Nieuw onderzoek daagt al lang bestaande overtuigingen uit over onze impuls om onszelf te dienen boven de behoeften van anderen.
Hoewel psychologen al lang het gevoel hebben dat ons natuurlijke instinct is om egoïstischer te zijn, kan het onderzoek van de Vrije Universiteit in Amsterdam die interpretatie verstoren.

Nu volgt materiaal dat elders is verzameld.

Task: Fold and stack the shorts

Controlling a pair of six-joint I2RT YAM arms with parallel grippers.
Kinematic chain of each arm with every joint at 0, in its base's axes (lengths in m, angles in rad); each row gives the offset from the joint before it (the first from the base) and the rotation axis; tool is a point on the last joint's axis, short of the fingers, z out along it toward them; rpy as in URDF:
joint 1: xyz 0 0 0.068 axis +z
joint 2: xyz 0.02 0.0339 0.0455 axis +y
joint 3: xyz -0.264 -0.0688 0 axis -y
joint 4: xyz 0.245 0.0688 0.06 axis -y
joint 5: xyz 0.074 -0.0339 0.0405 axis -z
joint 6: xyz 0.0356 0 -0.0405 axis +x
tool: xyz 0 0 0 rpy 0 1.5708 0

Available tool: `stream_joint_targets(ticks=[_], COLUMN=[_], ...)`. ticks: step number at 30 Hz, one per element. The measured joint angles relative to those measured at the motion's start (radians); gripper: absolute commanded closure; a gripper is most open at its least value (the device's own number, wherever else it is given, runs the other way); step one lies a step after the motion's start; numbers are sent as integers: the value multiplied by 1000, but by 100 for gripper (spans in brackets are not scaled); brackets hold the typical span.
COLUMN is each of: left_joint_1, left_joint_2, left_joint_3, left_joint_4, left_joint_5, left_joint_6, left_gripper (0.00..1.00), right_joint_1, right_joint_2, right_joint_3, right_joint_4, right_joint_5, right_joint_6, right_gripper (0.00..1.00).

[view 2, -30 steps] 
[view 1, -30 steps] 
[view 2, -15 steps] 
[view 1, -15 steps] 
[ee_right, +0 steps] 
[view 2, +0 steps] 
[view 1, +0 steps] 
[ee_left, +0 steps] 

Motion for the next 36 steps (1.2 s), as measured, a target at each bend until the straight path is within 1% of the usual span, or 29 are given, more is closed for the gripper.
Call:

Voor de studie, die werd gepubliceerd in een tijdschrift van de Association for Psychological Science, zochten onderzoekers op basis van een screeningvragenlijst gehuwde personen met zowel hoge als lage zelfcontrolescores.
Dit onderscheid wordt als belangrijk gezien, omdat zelfopoffering vaak wordt gezien als een daad van hoge zelfbeheersing.
Als onderdeel van het onderzoek kregen koppels te horen dat ze met 12 verschillende vreemden moesten praten en hen gênante vragen moesten stellen.
Hoewel dit nooit werd uitgevoerd, kozen de deelnemers met een hoge zelfbeheersing er meestal voor om de last te verdelen. Degenen met een lage zelfcontrole bleken meer zelf de last op zich te nemen.
“Degenen met een lage zelfbeheersing werden gevonden
om meer van de last op zich te nemen.”
Terwijl de deelnemers met een lage zelfbeheersing verrassend genoeg meer opofferden voor hun partners, bleken ze tegelijkertijd minder grootmoedig te zijn op gebieden zoals vergeving.
“Al tientallen jaren gaan psychologen ervan uit dat de eerste impuls egoïstisch is en dat er zelfbeheersing voor nodig is om zich pro-sociaal te gedragen”, zegt hoofdonderzoeker Francesca Righetti. “We geloofden niet dat dit in elke context waar was, en zeker niet in hechte relaties.”
Righetti zei dat dit een voortdurend en veel voorkomend probleem is voor koppels, waarbij de verlangens van de ene partner vaak op de achtergrond raken ten opzichte van wat de andere partner wenst.
“Of het nu gaat om welke activiteiten je in je vrije tijd doet, met wiens vrienden je uitgaat of in welke stad je gaat wonen, relatiepartners hebben vaak te maken met uiteenlopende interesses”, zegt ze.